Whilst others have applied 3D Kirigami electronics for interfacing with 3-dimonsional culture. These can still not be assembled in situ37. To utilise this method for wirelessly growing in-situ bioelectronics, it is necessary to control microwire growth in the presence of biology. As we have demonstrated, microwire growth is possible in a 2D space, however, the next stage requires microwire growth in a 3D cell culture model. Glioblastoma cells (U251) were chosen for future applications of in vivo grown bioelectronics in neural-based therapeutics. Spheroids were attached to BPEs between two FEs (1 mm apart) using a coating of poly-D-lysine. Average spheroid diameter ranged from \(\sim\) 100 to 400 μm, hence 2–3 spheroids were attached between FEs that were 1 mm apart. AC electrical stimulation was then used to attempt wire growth in the presence of the spheroids where; identical electrical inputs as above were used. As shown in Fig. 7, MW growth was possible at 50 V (0.5 kV/cm), 1 MHz; however, these were limited in length (50 mm) and required high potential, resulting in cell clumping. It was expected that wire growth was not possible at other inputs due to spheroids introducing high impedance to the BES.

Fig. 7
figure 7

(A, B) Optical images of MW growth using 50 V at 1 MHz in the presence of 2D monolayers. Arrows highlight MWs. Scale bars represent 100 μm.

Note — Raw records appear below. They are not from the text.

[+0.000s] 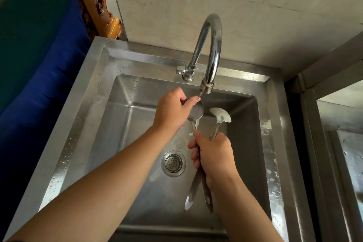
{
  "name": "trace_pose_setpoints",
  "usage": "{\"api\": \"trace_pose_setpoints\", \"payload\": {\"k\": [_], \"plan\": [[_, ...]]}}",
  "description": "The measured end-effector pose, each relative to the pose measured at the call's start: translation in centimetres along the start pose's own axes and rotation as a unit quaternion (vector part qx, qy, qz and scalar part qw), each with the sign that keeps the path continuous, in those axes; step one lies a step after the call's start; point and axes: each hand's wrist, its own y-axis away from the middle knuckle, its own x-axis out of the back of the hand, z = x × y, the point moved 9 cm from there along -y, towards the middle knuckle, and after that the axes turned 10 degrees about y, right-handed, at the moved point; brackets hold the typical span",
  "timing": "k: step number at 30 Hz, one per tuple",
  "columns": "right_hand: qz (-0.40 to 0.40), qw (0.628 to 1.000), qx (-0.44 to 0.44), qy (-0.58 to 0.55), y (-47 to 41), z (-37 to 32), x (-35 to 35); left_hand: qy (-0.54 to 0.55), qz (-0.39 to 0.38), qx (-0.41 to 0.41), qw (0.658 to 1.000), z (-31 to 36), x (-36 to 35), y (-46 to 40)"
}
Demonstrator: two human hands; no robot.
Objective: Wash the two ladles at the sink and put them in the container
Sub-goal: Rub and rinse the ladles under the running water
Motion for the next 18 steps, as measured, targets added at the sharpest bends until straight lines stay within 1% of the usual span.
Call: {"api": "trace_pose_setpoints", "payload": {"k": [3, 5, 8, 11, 13, 16, 18], "plan": [[0.005, 1.0, 0.0, -0.01, 0.0, -0.2, 0.6, -0.002, -0.029, -0.017, 0.999, 0.3, -0.3, 0.1], [0.003, 1.0, -0.003, -0.015, -0.1, -0.2, 0.8, 0.021, -0.051, -0.005, 0.998, -0.1, -0.4, 0.3], [0.002, 1.0, -0.001, -0.016, -0.2, -0.3, 1.0, 0.075, -0.095, 0.054, 0.991, -1.3, -0.8, 0.9], [-0.002, 1.0, -0.005, -0.015, -0.3, -0.3, 1.0, 0.131, -0.137, 0.118, 0.975, -2.1, -1.5, 1.5], [-0.003, 1.0, -0.002, -0.014, -0.3, -0.4, 1.0, 0.153, -0.156, 0.139, 0.966, -2.3, -2.0, 1.9], [-0.002, 1.0, 0.009, 0.009, -0.2, -0.6, 1.1, 0.162, -0.149, 0.157, 0.963, -2.6, -2.2, 2.0], [-0.01, 1.0, 0.011, 0.021, -0.1, -0.6, 0.8, 0.144, -0.131, 0.163, 0.967, -2.7, -2.1, 1.8]]}}
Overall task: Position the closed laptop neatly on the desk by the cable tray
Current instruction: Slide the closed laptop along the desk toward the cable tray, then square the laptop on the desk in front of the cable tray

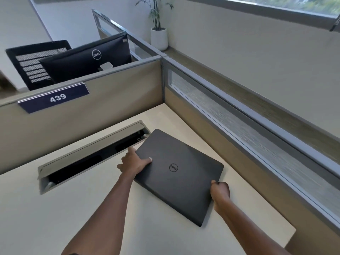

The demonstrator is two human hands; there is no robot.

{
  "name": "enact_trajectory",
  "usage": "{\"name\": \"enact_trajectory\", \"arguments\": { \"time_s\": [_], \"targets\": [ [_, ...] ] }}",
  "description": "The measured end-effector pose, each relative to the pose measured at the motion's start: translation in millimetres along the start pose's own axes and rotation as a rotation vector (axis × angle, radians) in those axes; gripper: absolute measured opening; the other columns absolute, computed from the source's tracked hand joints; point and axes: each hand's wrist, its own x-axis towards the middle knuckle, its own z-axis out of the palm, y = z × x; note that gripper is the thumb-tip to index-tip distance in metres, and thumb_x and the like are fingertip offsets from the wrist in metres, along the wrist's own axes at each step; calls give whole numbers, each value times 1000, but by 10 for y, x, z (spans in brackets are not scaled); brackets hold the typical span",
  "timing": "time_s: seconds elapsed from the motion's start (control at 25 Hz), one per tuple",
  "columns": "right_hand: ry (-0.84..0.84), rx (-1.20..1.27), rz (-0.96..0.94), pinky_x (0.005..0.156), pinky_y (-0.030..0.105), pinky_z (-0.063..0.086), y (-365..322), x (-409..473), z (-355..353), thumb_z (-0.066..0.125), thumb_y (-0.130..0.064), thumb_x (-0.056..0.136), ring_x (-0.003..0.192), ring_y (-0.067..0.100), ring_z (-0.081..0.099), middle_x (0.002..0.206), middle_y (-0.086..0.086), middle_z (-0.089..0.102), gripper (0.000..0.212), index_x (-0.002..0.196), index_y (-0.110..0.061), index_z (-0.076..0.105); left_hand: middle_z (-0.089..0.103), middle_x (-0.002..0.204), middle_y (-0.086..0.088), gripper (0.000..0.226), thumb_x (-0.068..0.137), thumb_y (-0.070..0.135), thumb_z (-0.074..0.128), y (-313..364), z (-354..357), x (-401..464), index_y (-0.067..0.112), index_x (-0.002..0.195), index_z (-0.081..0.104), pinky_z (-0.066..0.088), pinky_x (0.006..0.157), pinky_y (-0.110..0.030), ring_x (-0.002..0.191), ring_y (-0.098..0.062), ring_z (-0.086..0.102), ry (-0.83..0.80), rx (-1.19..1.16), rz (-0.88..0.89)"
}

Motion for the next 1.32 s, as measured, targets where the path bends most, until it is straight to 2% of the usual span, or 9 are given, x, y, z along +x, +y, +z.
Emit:
{"name": "enact_trajectory", "arguments": {
  "time_s": [0.12, 0.28, 0.4, 0.48, 0.56, 0.64, 0.76, 1.04, 1.32],
  "targets": [
    [-37, -37, -50, 83, 38, 46, -50, -95, 76, 44, -24, 102, 98, 35, 58, 116, 20, 62, 28, 108, 1, 54, 60, 118, 0, 70, 62, 56, 73, -311, -72, -238, 22, 113, 40, 34, 91, -47, 117, -29, 51, 48, -76, -108],
    [-92, -90, -103, 88, 39, 46, -117, -244, 258, 41, -25, 102, 110, 37, 57, 121, 19, 59, 36, 123, 3, 52, 61, 115, 1, 65, 61, 55, 73, -818, -125, -568, 23, 106, 38, 33, 92, -47, 113, -30, 52, 106, -201, -239],
    [-176, -125, -146, 89, 42, 49, -150, -335, 464, 41, -25, 102, 105, 36, 59, 117, 21, 61, 36, 119, 4, 54, 61, 114, -2, 61, 63, 53, 75, -1193, -153, -840, 23, 100, 37, 32, 90, -48, 113, -32, 52, 172, -275, -345],
    [-226, -156, -193, 79, 37, 47, -186, -417, 619, 40, -23, 102, 94, 33, 59, 111, 23, 62, 36, 112, 7, 57, 61, 113, -4, 59, 65, 51, 75, -1419, -189, -1005, 20, 100, 39, 32, 89, -47, 112, -32, 51, 214, -319, -395],
    [-280, -195, -246, 70, 34, 42, -230, -524, 789, 40, -20, 101, 81, 31, 57, 97, 24, 63, 36, 99, 11, 58, 61, 113, -5, 60, 67, 50, 76, -1626, -246, -1156, 17, 104, 42, 33, 90, -47, 112, -33, 51, 251, -350, -456],
    [-325, -234, -290, 67, 34, 38, -269, -637, 952, 40, -18, 100, 72, 27, 51, 83, 19, 56, 33, 83, 7, 54, 60, 115, -7, 63, 67, 49, 76, -1803, -319, -1293, 14, 107, 43, 34, 92, -48, 114, -35, 51, 285, -373, -524],
    [-413, -286, -345, 66, 34, 33, -285, -819, 1222, 39, -16, 97, 69, 23, 43, 76, 12, 45, 24, 78, -5, 48, 60, 118, -8, 66, 68, 48, 76, -2060, -441, -1478, 11, 111, 43, 33, 94, -49, 116, -36, 49, 337, -412, -612],
    [-513, -421, -398, 67, 36, 34, -212, -1072, 1794, 40, -17, 96, 74, 25, 41, 80, 11, 44, 22, 80, -5, 47, 60, 118, -9, 64, 68, 44, 77, -2549, -572, -1788, 11, 109, 41, 33, 96, -49, 117, -37, 49, 412, -515, -754],
    [-506, -503, -450, 67, 35, 30, -270, -1104, 2128, 41, -13, 93, 71, 23, 37, 73, 10, 39, 20, 74, -6, 43, 59, 119, -10, 61, 69, 40, 78, -2709, -618, -1727, 11, 109, 42, 34, 94, -48, 115, -37, 50, 473, -540, -780]
  ]
}}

As AC stimulation was not capable of growing MWs in the presence of cell spheroids, DC stimulation was pursued. As shown in Fig. 8, MW growth was successful when using 50 V (0.5 kV/cm) of DC applied to a single spheroid of approximately 800 µm in diameter. Wires were grown at 50 V using pulsed power supply in 10 pulses of 300 ms with a gap between pulses of 200 ms for until wires had been observed to have grown for approximately 60 s. It can be observed that MWs successfully grew around and underneath spheroids with a diameter of 7.89 ± 0.6 µm (n = 50), which is similar to electrical inputs without cells (Fig. 6). This suggests that the wire structure is similar to studies formed from AgNPs alone.

Fig. 8
figure 8

Optical images of Ag MW growth in the presence of spheroids. Green dotted outlined shows the main bulk of the spheroid. (A) whole image of MW growth around a spheroid, (BD) Higher magnification of spheroid perimeter with Trypan blue stain to demonstrate MW growth.

To approximate the effect of MW growth on cell viability, trypan blue was applied to spheroids (Fig. 8B–D). This suggested that a small population of cells had broken away from the surface of the spheroid and were not viable; nevertheless the main cell population’s membranes appeared still intact.

Conclusions

This is the first 3D proof of concept using wireless electrochemistry to grow conductive structures with cell spheroids and hence is an exciting addition to the existing literature. Whislt AC stimulation was not capable of growing MWs in the presence of cell spheroids, MW growth was successful when using 50 V (0.5 kV/cm) of DC applied to a single spheroid of approximately 800 µm in diameter. This shows future promise that we may utilise the above and similar electrochemical methods to grow conductive structures in vivo. As 3D cell spheroids are often used to model tumours, this suggests we may be able to grow MWs around tumours for the study of manipulating cancer preocesses.